O primeiro motivo para tanta dificuldade é óbvio, como explicitou nesta quinta-feira (1º) o vice-presidente Hamilton Mourão: "não tem de onde tirar". Mas também falta coesão, boa intenção e, convenhamos, competência.
No capítulo do dinheiro, o aumento das despesas provocado pela pandemia fez com que o buraco nas contas públicas se aprofundasse a R$ 647,8 bilhões nos 12 meses terminados em agosto. Isso equivale a 8,9% do Produto Interno Bruto (PIB) do Brasil. Para todo o ano, a projeção de déficit é de R$ 871 bilhões, o que representa cerca de 12,1% do PIB. No orçamento de 2021, o rombo previsto era de R$ 233,6 bilhões, sem o Renda Cidadã. Isso que especialistas consideraram a proposta de orçamento enviada ao Congresso excessivamente otimista.
No âmbito da coesão, analistas têm chamado atenção para o desaparecimento do ministro da Cidadania, Onyx Lorenzoni, do debate sobre um programa que, ao menos teoricamente, está sob sua gestão. Também há flagrantes diferenças de posição entre a nova liderança do governo no Congresso e o ministro da Economia, que protagonizaram momentos constrangedores em público.
Nos episódios dos últimos dias, é possível apontar falta de coesão do próprio Paulo Guedes, que assistiu sem protestar ou objetar que os precatórios e o Fundep financiaram o Renda Cidadã, para depois afirmar que não faria "puxadinhos". E mesmo diante das declarações de Guedes, nesta quinta-feira (1º) políticos mantinham a versão de buscar recursos nos precatórios e no Fundep. Mourão disse que "voltou atrás", para depois acrescentar "provavelmente". Ou seja, ninguém sabe. Nem se entende.
Na divisão da boa intenção, o governo Bolsonaro quer, claramente, manter o ganho de popularidade obtido com o auxílio emergencial sem comprar briga com quem deve. Já que o próprio presidente disse que não quer "tirar do pobre para dar ao paupérrimo", deveria tirar dos mais ricos. Mas não dá sinais de querer corrigir distorções do serviço público nem taxar a renda realmente alta, em vez de estrangular a assalariada. Também evita pesar a mão na reforma administrativa, que poderia abrir espaço de prazo mais longo do orçamento.

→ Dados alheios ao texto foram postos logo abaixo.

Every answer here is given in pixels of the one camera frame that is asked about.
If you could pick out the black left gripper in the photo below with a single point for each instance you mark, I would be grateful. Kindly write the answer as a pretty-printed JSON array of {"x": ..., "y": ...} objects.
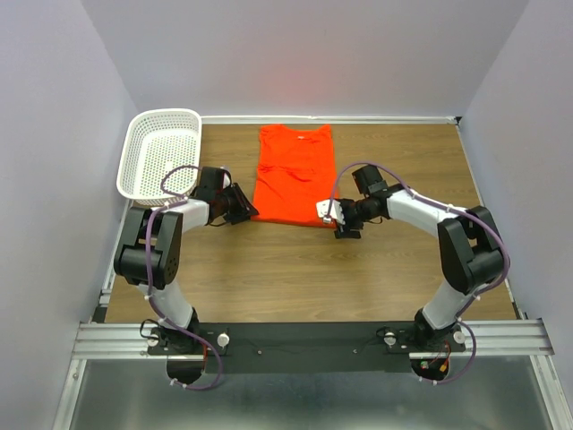
[{"x": 244, "y": 209}]

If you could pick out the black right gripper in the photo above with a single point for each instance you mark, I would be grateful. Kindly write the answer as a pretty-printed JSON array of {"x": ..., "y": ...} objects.
[{"x": 343, "y": 231}]

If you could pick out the orange t shirt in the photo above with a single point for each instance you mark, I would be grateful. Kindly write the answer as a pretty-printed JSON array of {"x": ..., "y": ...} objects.
[{"x": 296, "y": 169}]

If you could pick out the white perforated plastic basket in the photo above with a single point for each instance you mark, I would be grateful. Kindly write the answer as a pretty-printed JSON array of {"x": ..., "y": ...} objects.
[{"x": 160, "y": 156}]

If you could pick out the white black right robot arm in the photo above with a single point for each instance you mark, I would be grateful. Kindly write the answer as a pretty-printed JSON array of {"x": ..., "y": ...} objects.
[{"x": 473, "y": 257}]

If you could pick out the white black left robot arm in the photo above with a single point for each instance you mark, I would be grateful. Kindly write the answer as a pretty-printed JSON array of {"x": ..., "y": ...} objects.
[{"x": 148, "y": 253}]

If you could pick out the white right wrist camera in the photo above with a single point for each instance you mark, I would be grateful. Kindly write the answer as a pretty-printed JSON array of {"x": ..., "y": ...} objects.
[{"x": 331, "y": 211}]

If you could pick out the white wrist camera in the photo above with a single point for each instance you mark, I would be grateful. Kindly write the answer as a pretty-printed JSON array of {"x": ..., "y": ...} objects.
[
  {"x": 331, "y": 211},
  {"x": 227, "y": 177}
]

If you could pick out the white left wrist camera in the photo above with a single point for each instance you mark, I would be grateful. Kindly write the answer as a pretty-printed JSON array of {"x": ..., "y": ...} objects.
[{"x": 227, "y": 177}]

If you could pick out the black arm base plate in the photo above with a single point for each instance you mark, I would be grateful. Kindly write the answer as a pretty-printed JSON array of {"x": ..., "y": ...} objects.
[{"x": 243, "y": 362}]

Aqui entra também a escassez de competência, exibida na reforma da Previdência, para convencer todos os públicos interessados de que a situação das finanças públicas neste momento é tão delicado quanto a da Amazônia, e não suporta mais agressões. Encontrar uma solução é crucial. Por mais que tenha interesse eleitoral, o apoio aos "invisíveis" é essencial para fazer a transição entre a crise brutal e a porta de saída. Está alimentando pessoas que, sem isso, não teriam outra opção. Mas é preciso buscar dinheiro, coesão, boa intenção e competência.